Akan tetapi, Nadira adalah gadis yang rajin dan pekerja keras. Sering kali pemilik salon memujinya karena ia sangat rajin, membersihkan salon dengan sempurna dan memastikan karyawan merasa nyaman.
Pada suatu hari yang tenang, pemilik salon, Bu Mira, mendekatinya.
"Nadira, kamu kan sering kerja keras. Kalau kamu mau coba perawatan sekali-kali, coba saja. Kamu juga bisa mempercantik diri, siapa tahu ada rezeki lebih buatmu."
Kata-kata Bu Mira awalnya mengejutkan Nadira. Ia tak pernah berpikir ia bisa diberi kesempatan seperti itu. Namun dorongan halus itu membuatnya mempertimbangkan.
Ia mulai mencoba perawatan-perawatan kecil, membersihkan wajah, merapikan rambutnya yang hitam dan panjang. Perlahan, kecantikannya mulai tampak, bukan karena kemewahan, tapi karena kerapian dan kesederhanaannya.
Wajahnya yang dulu lusuh mulai tampak cerah, kulitnya mulai bercahaya, meskipun tetap tanpa riasan berlebihan. Para pelanggan di salon pun mulai memperhatikannya, mengomentari kecantikan alami yang terpancar darinya.
Namun, tidak seperti karyawan lain, Nadira selalu menjaga jarak, terutama dari para pria.
Banyak pejabat, anggota dewan, dan pengusaha mencoba mendekatinya, namun Nadira menolak dengan halus. Ia bukan orang yang mencari perhatian dari pria-pria yang memiliki uang banyak.
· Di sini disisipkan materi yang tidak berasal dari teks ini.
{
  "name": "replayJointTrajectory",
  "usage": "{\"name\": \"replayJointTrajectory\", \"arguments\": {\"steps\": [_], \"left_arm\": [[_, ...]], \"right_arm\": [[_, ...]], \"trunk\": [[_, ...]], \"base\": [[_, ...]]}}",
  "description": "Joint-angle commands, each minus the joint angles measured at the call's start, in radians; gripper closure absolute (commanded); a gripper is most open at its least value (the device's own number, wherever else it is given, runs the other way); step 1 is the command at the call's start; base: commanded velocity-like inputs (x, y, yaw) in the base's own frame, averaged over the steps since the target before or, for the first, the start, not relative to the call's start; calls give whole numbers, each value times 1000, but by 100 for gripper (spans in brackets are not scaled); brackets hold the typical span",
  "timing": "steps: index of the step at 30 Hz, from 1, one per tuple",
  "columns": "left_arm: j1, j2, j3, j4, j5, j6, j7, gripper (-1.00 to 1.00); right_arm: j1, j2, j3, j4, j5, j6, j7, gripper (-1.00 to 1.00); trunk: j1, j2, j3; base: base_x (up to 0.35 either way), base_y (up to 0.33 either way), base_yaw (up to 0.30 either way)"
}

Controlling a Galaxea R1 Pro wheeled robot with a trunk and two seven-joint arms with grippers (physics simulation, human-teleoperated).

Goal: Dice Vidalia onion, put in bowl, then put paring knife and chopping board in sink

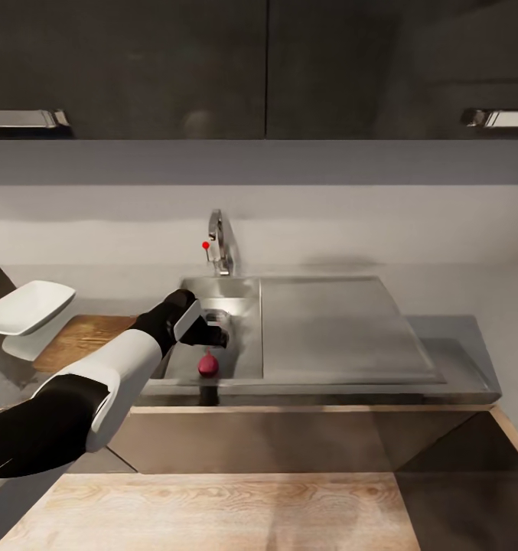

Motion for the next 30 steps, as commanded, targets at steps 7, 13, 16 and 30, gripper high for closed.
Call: {"name": "replayJointTrajectory", "arguments": {"steps": [7, 13, 16, 30], "left_arm": [[-1, 0, -8, -1, 10, 3, 5, -100], [0, 0, -8, -1, 11, 3, 5, -100], [0, 0, -8, -1, 10, 3, 5, -100], [1, 2, -8, 19, 11, 3, 5, -100]], "right_arm": [[0, -1, 8, -2, -8, -1, -6, -100], [0, -1, 9, -2, -8, -1, -6, -100], [0, -1, 9, -2, -8, -1, -6, -100], [0, -1, 9, -2, -8, -1, -6, -100]], "trunk": [[1, -2, -11], [1, -2, -13], [1, -2, -15], [1, -2, -36]], "base": [[147, -39, 0], [15, -3, 0], [2, 0, 0], [0, 46, 0]]}}
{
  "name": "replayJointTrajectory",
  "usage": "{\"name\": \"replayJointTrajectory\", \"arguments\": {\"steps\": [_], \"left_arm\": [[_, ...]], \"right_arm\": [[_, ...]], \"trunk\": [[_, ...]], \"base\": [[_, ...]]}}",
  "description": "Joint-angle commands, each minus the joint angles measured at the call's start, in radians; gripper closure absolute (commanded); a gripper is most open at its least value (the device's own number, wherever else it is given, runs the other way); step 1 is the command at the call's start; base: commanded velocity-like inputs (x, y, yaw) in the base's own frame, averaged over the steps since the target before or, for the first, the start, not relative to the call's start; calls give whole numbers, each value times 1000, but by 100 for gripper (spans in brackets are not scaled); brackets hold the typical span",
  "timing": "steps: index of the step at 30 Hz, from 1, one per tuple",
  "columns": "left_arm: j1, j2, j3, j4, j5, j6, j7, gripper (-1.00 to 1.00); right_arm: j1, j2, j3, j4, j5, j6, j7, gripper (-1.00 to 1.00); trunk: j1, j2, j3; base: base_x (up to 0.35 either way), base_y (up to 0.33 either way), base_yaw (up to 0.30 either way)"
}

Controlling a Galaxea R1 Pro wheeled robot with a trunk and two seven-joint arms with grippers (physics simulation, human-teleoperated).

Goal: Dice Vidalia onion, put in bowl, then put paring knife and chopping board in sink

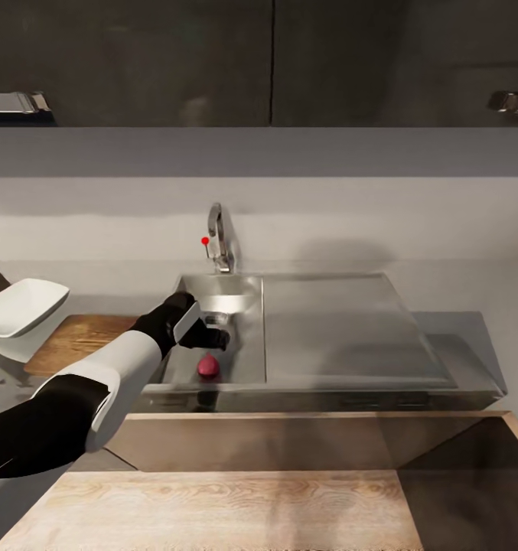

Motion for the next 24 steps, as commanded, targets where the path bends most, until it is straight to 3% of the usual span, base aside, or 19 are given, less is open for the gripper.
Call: {"name": "replayJointTrajectory", "arguments": {"steps": [1, 24], "left_arm": [[-1, 1, -8, 1, 10, 3, 5, -100], [-1, 0, -9, 3, 9, 2, 5, -100]], "right_arm": [[0, -1, 8, -1, -8, -1, -6, -100], [0, 0, 9, -1, -8, -1, -6, -100]], "trunk": [[1, -2, -3], [1, -2, -40]], "base": [[0, 43, 0], [24, -10, 0]]}}
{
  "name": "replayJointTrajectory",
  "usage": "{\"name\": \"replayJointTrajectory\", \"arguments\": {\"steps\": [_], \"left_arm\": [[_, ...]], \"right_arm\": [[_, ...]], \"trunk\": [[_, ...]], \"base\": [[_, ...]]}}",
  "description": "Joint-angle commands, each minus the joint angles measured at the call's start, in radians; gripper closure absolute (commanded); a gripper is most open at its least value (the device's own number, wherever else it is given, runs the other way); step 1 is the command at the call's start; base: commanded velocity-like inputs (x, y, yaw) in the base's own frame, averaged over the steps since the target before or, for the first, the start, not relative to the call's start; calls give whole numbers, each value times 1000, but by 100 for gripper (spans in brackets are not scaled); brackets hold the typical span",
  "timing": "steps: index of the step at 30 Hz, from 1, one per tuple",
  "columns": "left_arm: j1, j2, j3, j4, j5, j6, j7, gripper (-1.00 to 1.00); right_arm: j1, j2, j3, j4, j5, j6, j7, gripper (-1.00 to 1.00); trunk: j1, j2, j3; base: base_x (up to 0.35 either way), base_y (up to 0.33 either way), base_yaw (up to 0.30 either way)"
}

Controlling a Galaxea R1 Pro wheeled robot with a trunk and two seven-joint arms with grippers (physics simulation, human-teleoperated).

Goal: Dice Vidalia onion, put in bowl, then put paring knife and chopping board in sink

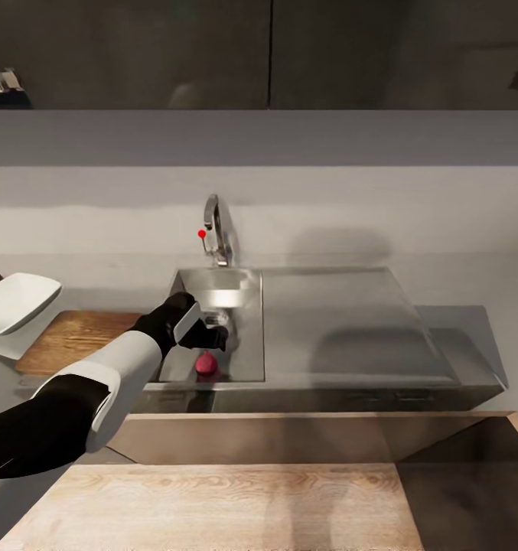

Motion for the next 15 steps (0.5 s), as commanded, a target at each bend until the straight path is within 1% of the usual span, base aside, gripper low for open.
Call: {"name": "replayJointTrajectory", "arguments": {"steps": [1, 7, 15], "left_arm": [[-1, 1, -7, -1, 10, 3, 5, -100], [10, 3, -7, 5, 10, 3, 5, -100], [13, 3, -7, 7, 10, 3, 5, -100]], "right_arm": [[1, -1, 8, -2, -8, -1, -6, -100], [0, 4, 8, -2, -7, -1, -5, -100], [1, 5, 8, -2, -7, -1, -5, -100]], "trunk": [[1, -2, -3], [1, -2, -13], [1, -2, -25]], "base": [[4, -2, 0], [1, 0, 0], [0, 0, 0]]}}
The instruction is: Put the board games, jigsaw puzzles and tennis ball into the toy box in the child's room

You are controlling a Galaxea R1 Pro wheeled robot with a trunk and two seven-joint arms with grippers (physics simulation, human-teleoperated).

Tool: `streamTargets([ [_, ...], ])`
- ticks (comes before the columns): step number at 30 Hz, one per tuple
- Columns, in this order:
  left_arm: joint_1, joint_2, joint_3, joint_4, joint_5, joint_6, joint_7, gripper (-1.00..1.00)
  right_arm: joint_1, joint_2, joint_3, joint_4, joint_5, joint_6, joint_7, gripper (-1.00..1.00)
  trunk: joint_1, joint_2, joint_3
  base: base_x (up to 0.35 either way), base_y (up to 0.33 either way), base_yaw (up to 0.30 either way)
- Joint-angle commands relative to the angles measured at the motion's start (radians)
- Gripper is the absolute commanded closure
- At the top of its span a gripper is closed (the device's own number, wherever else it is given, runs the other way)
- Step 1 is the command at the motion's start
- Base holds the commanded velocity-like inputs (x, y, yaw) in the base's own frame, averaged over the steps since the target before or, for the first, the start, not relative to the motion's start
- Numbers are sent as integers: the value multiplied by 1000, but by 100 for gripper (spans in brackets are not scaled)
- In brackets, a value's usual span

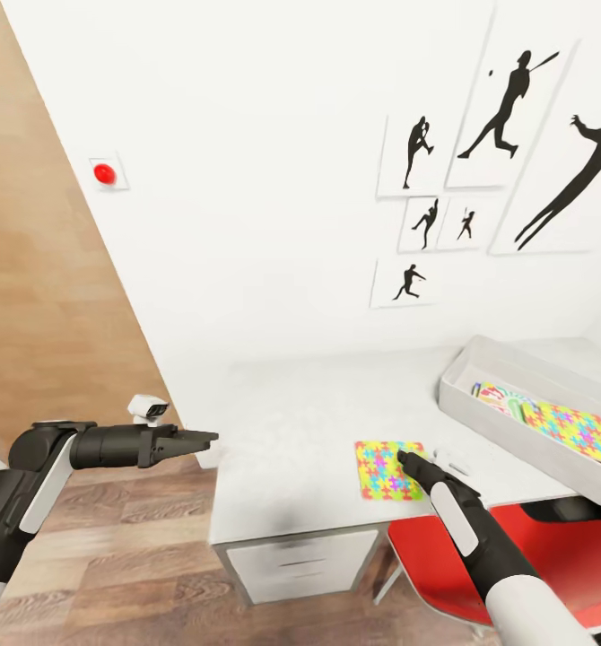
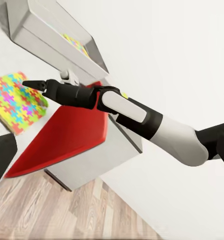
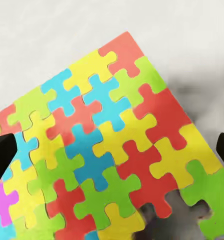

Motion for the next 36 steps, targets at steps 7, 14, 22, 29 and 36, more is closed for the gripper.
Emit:
streamTargets([
  [7, -1, 1, -2, 0, 4, 11, -1, -100, -1, 0, 3, -2, -7, 4, -7, -100, 0, -2, -2, -203, 206, 0],
  [14, -1, 1, -2, 0, 5, 11, -1, -100, -1, 0, 3, -2, -6, 4, -7, -100, 0, -2, -2, -38, 136, 0],
  [22, -1, 0, -2, 0, 5, 10, -1, -100, -1, 0, 3, -2, -7, 4, -7, -100, 0, -2, -2, -2, 10, 0],
  [29, 0, -1, -2, 0, 4, 10, -1, -100, -1, 1, 3, -2, -7, 4, -7, -100, 0, -2, -2, 0, 119, 0],
  [36, -1, -1, -2, 0, 3, 10, 0, -100, -1, 0, 2, -2, -8, 4, -7, -100, 0, -2, -2, 3, 22, 0],
])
Meskipun ia tidak kaya, Nadira memiliki harga diri dan prinsip yang tidak mudah goyah. Baginya, cinta dan perhatian tak bisa dibeli dengan kekayaan.
Suatu hari, seorang pelanggan baru datang ke salon. Namanya Jaka, seorang pengusaha sawit muda yang tampan dan berwibawa. Tidak seperti pelanggan pria lainnya, Jaka datang dengan sikap tenang, dan tidak suka macam-macam.
Ia hanya ingin memotong rambut, tanpa mengeluarkan lelucon norak atau melirik sembarangan pada para karyawan. Nadira memperhatikan dari kejauhan dengan hati-hati.